#### Exercise material ####

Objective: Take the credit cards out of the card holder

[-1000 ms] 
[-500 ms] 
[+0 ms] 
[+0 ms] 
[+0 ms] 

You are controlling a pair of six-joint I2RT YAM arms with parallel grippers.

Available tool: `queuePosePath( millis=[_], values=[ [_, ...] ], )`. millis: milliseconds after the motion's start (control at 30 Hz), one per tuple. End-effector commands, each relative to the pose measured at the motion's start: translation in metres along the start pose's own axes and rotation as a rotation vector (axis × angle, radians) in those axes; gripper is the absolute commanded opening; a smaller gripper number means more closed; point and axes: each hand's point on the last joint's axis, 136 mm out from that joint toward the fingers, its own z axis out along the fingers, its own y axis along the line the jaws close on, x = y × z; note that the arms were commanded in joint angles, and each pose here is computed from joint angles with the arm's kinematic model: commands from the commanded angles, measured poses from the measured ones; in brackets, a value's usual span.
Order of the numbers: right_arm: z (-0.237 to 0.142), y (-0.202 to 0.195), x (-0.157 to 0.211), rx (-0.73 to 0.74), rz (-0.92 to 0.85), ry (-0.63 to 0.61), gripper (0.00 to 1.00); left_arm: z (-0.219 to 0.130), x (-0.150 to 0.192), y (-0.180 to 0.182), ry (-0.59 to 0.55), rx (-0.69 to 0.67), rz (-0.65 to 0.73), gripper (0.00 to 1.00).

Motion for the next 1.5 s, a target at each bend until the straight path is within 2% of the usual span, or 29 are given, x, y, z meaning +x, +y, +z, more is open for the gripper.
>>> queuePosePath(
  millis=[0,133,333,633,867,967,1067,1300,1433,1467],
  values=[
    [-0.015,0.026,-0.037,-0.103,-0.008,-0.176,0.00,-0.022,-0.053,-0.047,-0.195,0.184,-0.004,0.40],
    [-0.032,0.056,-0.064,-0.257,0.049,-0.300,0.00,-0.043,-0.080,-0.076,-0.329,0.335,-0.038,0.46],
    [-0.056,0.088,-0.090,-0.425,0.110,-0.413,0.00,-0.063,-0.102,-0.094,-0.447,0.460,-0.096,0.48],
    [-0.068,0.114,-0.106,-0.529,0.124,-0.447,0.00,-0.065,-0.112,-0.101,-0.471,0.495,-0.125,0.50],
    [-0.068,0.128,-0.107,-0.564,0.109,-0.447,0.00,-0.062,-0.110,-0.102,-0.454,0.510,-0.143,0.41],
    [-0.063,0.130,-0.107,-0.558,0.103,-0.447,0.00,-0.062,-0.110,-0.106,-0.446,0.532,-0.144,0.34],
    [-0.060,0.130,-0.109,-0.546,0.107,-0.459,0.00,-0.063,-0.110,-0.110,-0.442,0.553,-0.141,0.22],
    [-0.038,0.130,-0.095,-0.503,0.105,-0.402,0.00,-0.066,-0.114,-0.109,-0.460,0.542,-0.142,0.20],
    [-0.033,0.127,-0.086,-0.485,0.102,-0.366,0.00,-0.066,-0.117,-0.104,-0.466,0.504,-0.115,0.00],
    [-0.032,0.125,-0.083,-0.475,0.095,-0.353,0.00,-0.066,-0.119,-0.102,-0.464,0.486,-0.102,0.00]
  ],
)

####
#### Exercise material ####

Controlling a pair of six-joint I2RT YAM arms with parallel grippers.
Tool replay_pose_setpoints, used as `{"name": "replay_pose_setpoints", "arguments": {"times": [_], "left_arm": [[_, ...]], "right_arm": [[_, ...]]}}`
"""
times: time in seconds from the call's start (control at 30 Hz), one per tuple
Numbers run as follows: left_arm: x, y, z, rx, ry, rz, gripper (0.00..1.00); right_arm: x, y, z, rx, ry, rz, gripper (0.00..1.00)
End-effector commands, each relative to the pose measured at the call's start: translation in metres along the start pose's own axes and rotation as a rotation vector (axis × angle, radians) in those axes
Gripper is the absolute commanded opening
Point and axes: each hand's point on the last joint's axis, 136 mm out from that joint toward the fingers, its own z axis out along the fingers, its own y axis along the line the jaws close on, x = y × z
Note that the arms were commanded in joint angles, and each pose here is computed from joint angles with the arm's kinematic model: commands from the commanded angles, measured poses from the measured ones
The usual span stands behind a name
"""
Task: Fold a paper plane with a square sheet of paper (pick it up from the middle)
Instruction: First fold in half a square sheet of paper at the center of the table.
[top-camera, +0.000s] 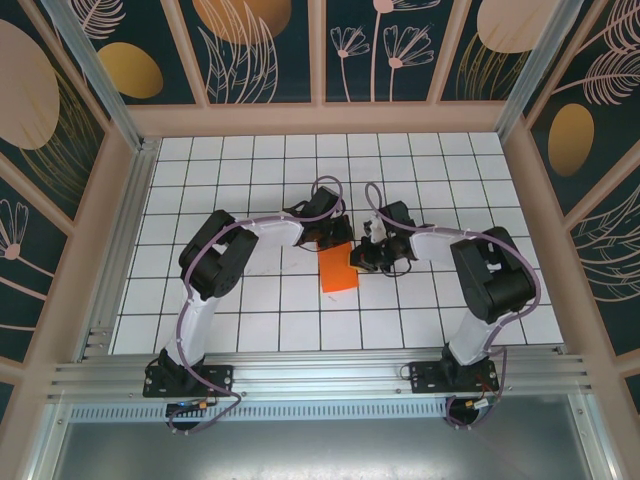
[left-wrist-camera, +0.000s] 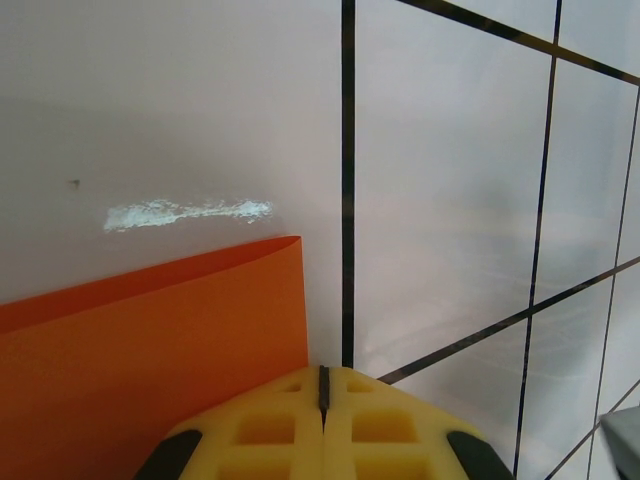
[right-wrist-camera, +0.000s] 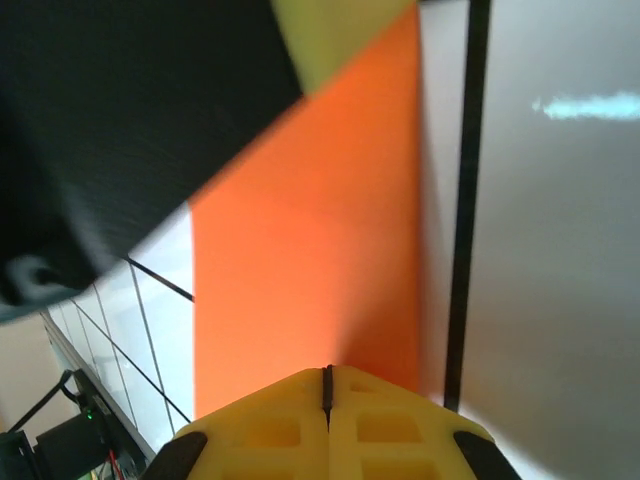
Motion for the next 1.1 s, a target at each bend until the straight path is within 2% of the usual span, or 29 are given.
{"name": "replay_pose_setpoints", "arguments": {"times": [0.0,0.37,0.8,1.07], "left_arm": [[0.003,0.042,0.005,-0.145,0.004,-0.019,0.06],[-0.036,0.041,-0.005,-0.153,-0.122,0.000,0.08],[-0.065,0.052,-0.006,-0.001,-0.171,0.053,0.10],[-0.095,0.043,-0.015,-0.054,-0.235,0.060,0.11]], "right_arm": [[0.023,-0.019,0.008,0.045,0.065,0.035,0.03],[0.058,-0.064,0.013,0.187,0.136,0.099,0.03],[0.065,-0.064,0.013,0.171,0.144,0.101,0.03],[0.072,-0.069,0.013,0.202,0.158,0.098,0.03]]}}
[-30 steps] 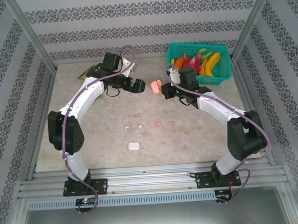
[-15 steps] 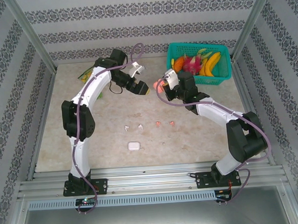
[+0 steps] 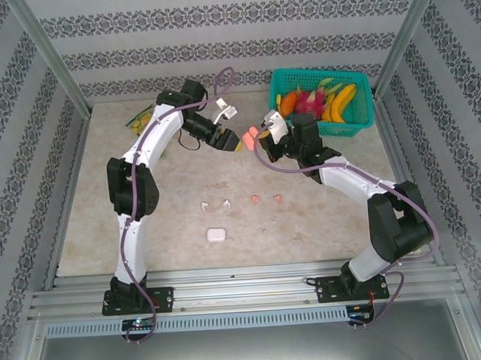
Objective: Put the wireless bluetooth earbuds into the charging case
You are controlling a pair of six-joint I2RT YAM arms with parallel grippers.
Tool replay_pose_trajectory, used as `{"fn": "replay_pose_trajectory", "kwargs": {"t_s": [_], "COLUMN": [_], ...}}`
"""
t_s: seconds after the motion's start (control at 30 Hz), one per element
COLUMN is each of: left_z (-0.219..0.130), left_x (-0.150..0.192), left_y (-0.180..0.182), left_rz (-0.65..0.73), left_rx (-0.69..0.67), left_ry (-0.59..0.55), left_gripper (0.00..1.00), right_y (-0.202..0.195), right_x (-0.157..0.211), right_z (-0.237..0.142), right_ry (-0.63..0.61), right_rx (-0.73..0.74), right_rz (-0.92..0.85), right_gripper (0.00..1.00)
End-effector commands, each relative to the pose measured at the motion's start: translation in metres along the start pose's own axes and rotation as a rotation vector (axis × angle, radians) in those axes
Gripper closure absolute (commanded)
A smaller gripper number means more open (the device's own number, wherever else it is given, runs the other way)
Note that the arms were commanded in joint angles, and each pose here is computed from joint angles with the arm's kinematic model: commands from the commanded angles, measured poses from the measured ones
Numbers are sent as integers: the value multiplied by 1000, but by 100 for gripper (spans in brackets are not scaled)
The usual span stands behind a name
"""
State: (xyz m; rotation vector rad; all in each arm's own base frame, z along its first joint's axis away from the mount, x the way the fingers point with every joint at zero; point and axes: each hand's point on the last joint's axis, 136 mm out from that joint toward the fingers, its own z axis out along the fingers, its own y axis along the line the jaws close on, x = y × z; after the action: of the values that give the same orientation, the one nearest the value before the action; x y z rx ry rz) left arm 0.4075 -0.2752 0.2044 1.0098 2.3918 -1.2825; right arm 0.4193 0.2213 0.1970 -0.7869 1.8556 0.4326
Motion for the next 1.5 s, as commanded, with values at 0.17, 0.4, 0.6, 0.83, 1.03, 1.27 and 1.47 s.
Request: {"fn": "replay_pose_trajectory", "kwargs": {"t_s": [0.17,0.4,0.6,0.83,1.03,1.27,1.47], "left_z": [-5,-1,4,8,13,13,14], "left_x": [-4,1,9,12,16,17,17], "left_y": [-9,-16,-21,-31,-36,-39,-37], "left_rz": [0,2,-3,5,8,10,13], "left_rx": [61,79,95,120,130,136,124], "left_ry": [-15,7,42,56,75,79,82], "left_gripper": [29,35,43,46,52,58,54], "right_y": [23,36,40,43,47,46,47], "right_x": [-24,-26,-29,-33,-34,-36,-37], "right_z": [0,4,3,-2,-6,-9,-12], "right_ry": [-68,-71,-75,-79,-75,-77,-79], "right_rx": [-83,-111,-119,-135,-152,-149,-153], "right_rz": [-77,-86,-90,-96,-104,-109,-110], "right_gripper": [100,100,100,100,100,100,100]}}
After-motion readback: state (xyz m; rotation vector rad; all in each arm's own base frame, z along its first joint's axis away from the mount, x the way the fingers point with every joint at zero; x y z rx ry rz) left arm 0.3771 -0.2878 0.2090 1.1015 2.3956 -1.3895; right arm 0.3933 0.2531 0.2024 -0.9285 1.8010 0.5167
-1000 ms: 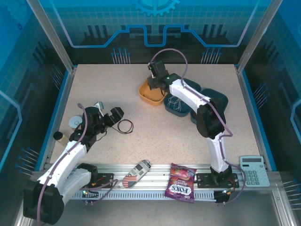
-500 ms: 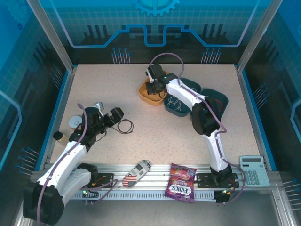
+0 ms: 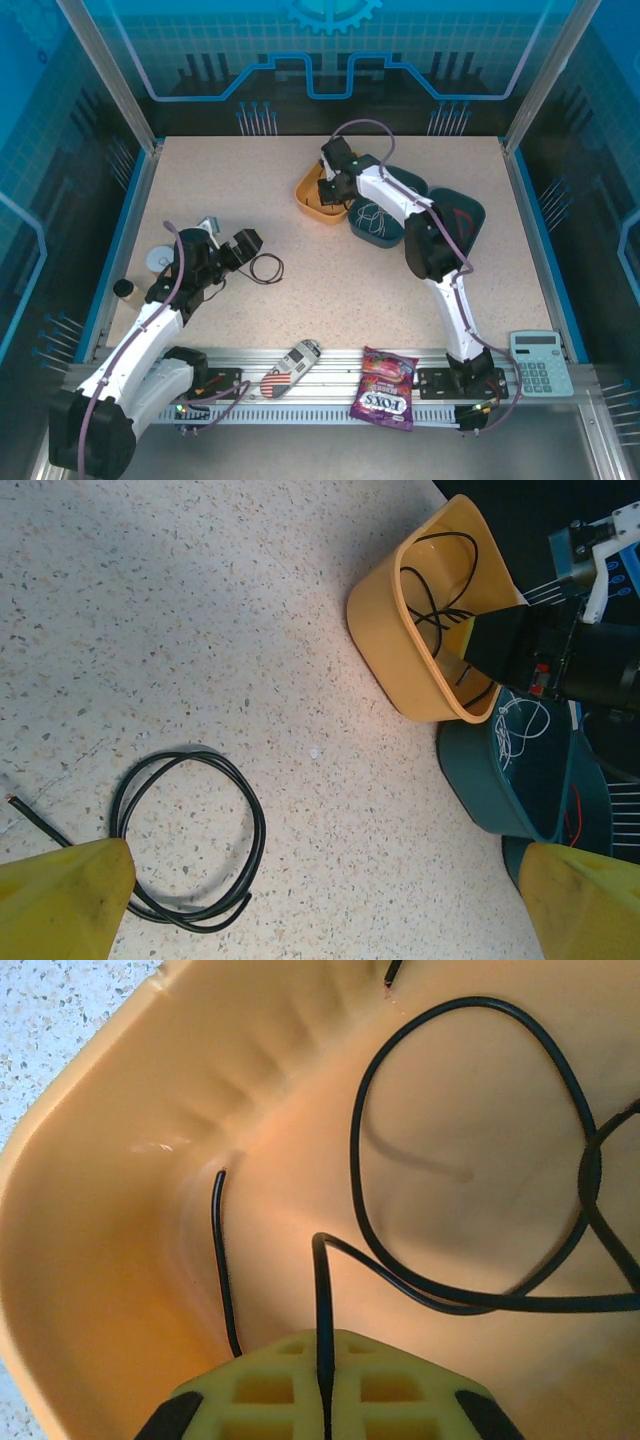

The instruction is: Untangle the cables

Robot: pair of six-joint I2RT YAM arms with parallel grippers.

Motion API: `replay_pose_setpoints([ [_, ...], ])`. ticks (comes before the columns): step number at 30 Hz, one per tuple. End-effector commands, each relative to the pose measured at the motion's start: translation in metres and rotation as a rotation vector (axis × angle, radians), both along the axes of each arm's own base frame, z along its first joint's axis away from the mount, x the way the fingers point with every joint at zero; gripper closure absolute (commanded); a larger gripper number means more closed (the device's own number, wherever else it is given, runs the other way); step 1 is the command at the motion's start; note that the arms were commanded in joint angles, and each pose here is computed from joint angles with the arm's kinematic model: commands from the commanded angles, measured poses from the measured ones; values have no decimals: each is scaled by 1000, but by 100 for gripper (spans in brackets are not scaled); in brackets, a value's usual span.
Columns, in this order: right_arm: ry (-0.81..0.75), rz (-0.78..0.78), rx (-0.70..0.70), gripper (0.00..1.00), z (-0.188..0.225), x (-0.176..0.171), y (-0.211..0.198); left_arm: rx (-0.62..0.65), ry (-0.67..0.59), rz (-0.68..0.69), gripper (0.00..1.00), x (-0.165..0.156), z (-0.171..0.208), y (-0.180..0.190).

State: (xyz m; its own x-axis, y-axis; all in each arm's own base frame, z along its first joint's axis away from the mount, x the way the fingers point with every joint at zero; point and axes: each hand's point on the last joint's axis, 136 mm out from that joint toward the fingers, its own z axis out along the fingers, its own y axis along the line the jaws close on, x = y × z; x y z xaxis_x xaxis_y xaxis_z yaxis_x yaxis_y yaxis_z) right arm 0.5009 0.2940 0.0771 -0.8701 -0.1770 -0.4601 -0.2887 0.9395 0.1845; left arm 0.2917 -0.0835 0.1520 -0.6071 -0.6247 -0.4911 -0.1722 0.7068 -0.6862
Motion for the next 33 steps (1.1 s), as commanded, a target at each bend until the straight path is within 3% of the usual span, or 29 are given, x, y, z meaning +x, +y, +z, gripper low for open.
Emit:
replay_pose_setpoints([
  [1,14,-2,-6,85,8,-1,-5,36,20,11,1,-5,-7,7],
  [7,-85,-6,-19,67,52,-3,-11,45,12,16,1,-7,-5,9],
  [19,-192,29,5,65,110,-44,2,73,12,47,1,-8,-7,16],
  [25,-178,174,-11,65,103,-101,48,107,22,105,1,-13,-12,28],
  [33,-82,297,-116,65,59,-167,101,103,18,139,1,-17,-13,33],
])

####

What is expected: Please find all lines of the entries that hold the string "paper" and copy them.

Result:
Task: Fold a paper plane with a square sheet of paper (pick it up from the middle)
Instruction: First fold in half a square sheet of paper at the center of the table.

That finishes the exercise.